◆ What to work on ◆
The records below need to be set down again exactly; their images stay out.

(Dataset items)
<<<<

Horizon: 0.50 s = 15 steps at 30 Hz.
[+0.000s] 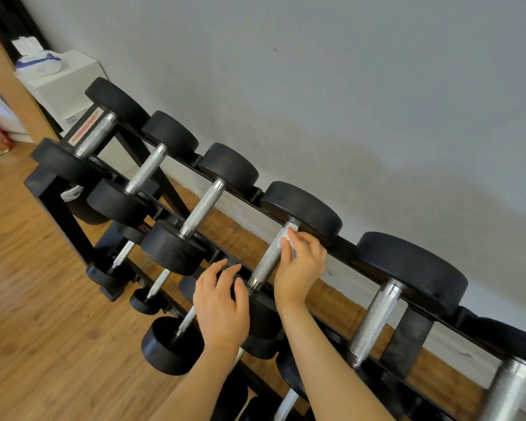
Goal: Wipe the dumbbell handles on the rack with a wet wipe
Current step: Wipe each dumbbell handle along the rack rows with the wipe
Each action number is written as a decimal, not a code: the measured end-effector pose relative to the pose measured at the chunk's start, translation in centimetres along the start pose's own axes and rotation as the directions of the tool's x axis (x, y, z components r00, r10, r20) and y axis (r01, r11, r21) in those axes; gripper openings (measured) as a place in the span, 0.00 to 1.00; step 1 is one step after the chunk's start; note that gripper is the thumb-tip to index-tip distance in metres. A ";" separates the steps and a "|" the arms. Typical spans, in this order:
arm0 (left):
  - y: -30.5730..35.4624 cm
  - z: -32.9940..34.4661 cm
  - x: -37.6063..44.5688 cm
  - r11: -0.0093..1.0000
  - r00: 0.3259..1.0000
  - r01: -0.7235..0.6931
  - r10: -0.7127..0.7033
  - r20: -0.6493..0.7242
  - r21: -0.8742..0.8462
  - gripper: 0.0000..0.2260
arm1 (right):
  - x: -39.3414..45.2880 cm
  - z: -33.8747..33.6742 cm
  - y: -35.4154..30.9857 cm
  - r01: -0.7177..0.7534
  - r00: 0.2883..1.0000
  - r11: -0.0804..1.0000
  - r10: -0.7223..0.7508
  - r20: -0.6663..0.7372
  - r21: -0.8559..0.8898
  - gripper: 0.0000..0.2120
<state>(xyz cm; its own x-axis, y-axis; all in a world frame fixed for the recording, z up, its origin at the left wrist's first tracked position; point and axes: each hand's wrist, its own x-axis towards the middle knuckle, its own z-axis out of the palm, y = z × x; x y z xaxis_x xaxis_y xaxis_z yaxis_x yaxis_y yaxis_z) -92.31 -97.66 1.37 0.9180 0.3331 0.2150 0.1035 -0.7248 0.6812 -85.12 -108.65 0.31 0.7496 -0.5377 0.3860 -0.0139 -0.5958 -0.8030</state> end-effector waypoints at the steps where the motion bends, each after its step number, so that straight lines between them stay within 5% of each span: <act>1: 0.0 0.0 0.0 1.000 1.000 0.000 0.000 -0.001 -0.002 0.20 | 0.2 0.1 -0.2 -0.018 1.000 1.000 0.018 -0.016 0.003 0.12; 10: 0.0 -0.1 0.0 1.000 1.000 0.006 -0.006 0.002 -0.005 0.21 | -0.1 0.4 -0.3 -0.205 0.979 0.965 0.202 0.033 0.165 0.11; 15: 0.0 -0.2 0.0 1.000 1.000 0.005 -0.005 0.005 -0.013 0.21 | -1.1 -0.2 -0.5 -0.187 0.982 0.968 0.180 0.055 0.170 0.11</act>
<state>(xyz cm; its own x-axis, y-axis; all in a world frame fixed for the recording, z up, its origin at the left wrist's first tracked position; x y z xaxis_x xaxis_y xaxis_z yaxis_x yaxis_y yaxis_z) -92.37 -97.57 1.50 0.9195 0.3336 0.2080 0.1031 -0.7151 0.6913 -86.06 -107.88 0.36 0.7703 -0.6022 0.2097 -0.0406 -0.3745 -0.9263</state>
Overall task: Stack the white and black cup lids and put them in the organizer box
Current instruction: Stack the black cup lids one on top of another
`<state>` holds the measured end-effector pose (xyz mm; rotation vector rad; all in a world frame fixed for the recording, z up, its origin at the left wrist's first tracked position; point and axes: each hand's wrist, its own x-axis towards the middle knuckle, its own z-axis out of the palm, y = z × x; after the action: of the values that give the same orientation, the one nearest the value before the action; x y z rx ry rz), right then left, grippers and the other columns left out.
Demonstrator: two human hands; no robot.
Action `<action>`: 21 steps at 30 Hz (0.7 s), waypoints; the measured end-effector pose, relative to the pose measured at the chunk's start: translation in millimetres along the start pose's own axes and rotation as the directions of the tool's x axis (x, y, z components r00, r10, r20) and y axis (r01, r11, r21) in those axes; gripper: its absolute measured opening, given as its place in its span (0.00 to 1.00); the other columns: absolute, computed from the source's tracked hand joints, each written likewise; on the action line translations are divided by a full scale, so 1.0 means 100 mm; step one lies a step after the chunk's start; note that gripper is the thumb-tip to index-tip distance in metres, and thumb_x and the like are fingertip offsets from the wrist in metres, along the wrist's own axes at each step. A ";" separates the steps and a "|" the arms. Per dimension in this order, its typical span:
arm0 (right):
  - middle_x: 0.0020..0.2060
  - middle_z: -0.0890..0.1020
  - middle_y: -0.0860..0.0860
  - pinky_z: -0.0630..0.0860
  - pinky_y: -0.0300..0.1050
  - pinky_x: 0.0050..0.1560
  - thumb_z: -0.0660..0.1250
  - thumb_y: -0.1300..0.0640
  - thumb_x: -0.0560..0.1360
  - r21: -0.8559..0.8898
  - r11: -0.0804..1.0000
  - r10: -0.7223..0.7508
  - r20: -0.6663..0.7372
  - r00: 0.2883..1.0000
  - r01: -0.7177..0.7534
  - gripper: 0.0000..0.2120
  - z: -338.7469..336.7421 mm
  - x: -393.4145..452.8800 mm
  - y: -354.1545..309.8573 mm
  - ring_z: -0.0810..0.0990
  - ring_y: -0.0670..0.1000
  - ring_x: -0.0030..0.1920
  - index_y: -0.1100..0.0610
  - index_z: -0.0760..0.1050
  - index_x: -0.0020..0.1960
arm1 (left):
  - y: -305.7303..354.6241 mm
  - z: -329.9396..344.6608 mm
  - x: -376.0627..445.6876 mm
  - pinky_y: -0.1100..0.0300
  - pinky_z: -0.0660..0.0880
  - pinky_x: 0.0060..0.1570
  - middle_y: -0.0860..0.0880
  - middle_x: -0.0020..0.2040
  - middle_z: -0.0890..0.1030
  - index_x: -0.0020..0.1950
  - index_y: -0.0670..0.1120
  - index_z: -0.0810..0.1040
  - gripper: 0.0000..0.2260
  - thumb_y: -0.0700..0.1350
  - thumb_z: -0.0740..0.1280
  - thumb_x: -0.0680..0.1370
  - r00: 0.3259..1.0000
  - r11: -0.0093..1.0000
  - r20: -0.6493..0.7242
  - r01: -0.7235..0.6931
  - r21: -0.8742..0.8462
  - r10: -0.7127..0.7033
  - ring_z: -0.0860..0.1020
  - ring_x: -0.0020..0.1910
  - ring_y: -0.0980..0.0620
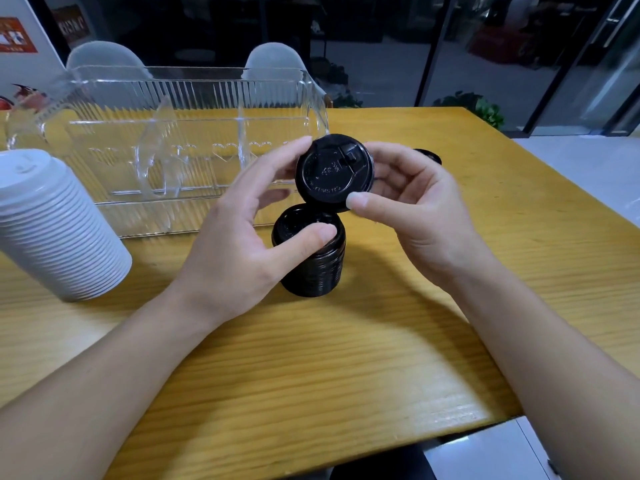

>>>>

◆ Completed exercise ◆
Horizon: 0.50 s = 15 steps at 30 Hz.
[+0.000s] 
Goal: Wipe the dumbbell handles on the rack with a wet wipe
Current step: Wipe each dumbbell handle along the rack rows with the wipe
Each action number is written as a decimal, not a code: the measured end-effector pose relative to the pose measured at the chunk's start, translation in centimetres along the start pose's own axes and rotation as the directions of the tool's x axis (x, y, z components r00, r10, r20) and y axis (r01, r11, r21) in those axes; gripper openings (measured) as a place in the span, 0.00 to 1.00; step 1 is one step after the chunk's start; note that gripper is the thumb-tip to index-tip distance in metres. A ";" separates the steps and a "|" the arms. Typical spans, in this order:
arm0 (left):
  - y: -30.5730..35.4624 cm
  - z: -32.9940..34.4661 cm
  - x: -37.6063..44.5688 cm
  - r11: -0.0093..1.0000
  - r00: 0.3259..1.0000
  - r01: -0.7235..0.6931
  - r10: -0.7127..0.7033
  - r20: -0.6493..0.7242
  - r21: -0.8742..0.8462
  - gripper: 0.0000..0.2260
arm1 (right):
  - x: -39.3414..45.2880 cm
  - z: -33.8747..33.6742 cm
  - y: -35.4154..30.9857 cm
  - r01: -0.7177..0.7534
  - r00: 0.2883..1.0000
  - r11: -0.0804..1.0000
  - r10: -0.7223..0.7508
  - r20: -0.6663..0.7372
  - r21: -0.8559..0.8898
  - gripper: 0.0000..0.2120
<state>(xyz cm; its own x-axis, y-axis; all in a world frame fixed for the recording, z up, its origin at the left wrist's first tracked position; point and axes: each hand's wrist, its own x-axis towards the middle knuckle, its own z-axis out of the palm, y = z × x; x y z xaxis_x xaxis_y xaxis_z yaxis_x yaxis_y yaxis_z) -92.31 -97.66 1.37 0.9180 0.3331 0.2150 0.1035 -0.7248 0.6812 -85.12 -108.65 0.31 0.7496 -0.5377 0.3860 -0.0139 -0.5958 -0.8030</state> end-effector waypoints at the steps where the motion bends, each after its step number, so that straight lines between them stay within 5% of each span: <act>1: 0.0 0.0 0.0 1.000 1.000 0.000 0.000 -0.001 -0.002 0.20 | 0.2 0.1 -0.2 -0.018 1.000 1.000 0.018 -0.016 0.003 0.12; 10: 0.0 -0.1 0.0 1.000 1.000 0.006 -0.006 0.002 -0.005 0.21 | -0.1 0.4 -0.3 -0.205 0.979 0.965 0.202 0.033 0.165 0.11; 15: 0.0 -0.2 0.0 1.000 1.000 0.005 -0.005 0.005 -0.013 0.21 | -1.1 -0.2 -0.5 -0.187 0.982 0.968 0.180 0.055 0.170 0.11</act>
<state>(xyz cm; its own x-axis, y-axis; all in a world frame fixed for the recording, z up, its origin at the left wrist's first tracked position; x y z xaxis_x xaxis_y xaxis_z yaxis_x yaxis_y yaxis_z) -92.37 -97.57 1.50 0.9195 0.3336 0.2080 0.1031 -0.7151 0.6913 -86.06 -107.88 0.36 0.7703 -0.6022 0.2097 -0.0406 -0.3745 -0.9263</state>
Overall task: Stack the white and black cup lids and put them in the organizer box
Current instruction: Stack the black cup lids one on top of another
`<state>` holds the measured end-effector pose (xyz mm; rotation vector rad; all in a world frame fixed for the recording, z up, its origin at the left wrist's first tracked position; point and axes: each hand's wrist, its own x-axis towards the middle knuckle, its own z-axis out of the palm, y = z × x; after the action: of the values that give the same orientation, the one nearest the value before the action; x y z rx ry rz), right then left, grippers and the other columns left out.
Demonstrator: two human hands; no robot.
Action `<action>`: 21 steps at 30 Hz (0.7 s), waypoints; the measured end-effector pose, relative to the pose measured at the chunk's start: translation in millimetres along the start pose's own axes and rotation as the directions of the tool's x axis (x, y, z components r00, r10, r20) and y axis (r01, r11, r21) in those axes; gripper: its absolute measured opening, given as its place in its span (0.00 to 1.00); the other columns: absolute, computed from the source's tracked hand joints, each written likewise; on the action line translations are divided by a full scale, so 1.0 means 100 mm; step one lies a step after the chunk's start; note that gripper is the thumb-tip to index-tip distance in metres, and thumb_x and the like are fingertip offsets from the wrist in metres, along the wrist's own axes at each step. A ";" separates the steps and a "|" the arms. Per dimension in this order, its typical span:
arm0 (right):
  - middle_x: 0.0020..0.2060
  - middle_z: -0.0890..0.1020
  - middle_y: -0.0860..0.0860
  - pinky_z: -0.0630..0.0860
  - pinky_y: -0.0300..0.1050
  - pinky_x: 0.0050..0.1560
  - thumb_z: -0.0660..0.1250
  - thumb_y: -0.1300..0.0640
  - thumb_x: -0.0560..0.1360
  - r21: -0.8559..0.8898
  - r11: -0.0804..1.0000
  - r10: -0.7223..0.7508
  - r20: -0.6663..0.7372
  - r00: 0.2883..1.0000
  - r01: -0.7177..0.7534
  - gripper: 0.0000..0.2120
  - z: -338.7469..336.7421 mm
  - x: -393.4145..452.8800 mm
  - y: -354.1545..309.8573 mm
  - ring_z: -0.0810..0.0990
  - ring_y: -0.0670..0.1000
  - ring_x: -0.0030..0.1920
  - index_y: -0.1100..0.0610
  - index_z: -0.0760..0.1050
  - index_x: -0.0020..0.1960
arm1 (left):
  - y: -305.7303..354.6241 mm
  - z: -329.9396..344.6608 mm
  - x: -376.0627..445.6876 mm
  - pinky_y: -0.1100..0.0300
  - pinky_z: -0.0660..0.0880
  - pinky_x: 0.0060..0.1570
  - middle_y: -0.0860..0.0880
  - middle_x: -0.0020..0.2040
  - middle_z: -0.0890..0.1030
  - index_x: -0.0020..0.1950
  - index_y: -0.0670..0.1120
  - index_z: -0.0810..0.1040
  - gripper: 0.0000..0.2260
  - thumb_y: -0.0700..0.1350
  - thumb_z: -0.0740..0.1280
  - thumb_x: -0.0680..0.1370
  - r00: 0.3259..1.0000
  - r11: -0.0093..1.0000
  - r20: -0.6493..0.7242
  - r01: -0.7235..0.6931
  - r21: -0.8742..0.8462
  - r10: -0.7127..0.7033
  - ring_z: -0.0860..0.1020
  - ring_x: -0.0020..0.1910
  - ring_y: -0.0980..0.0620

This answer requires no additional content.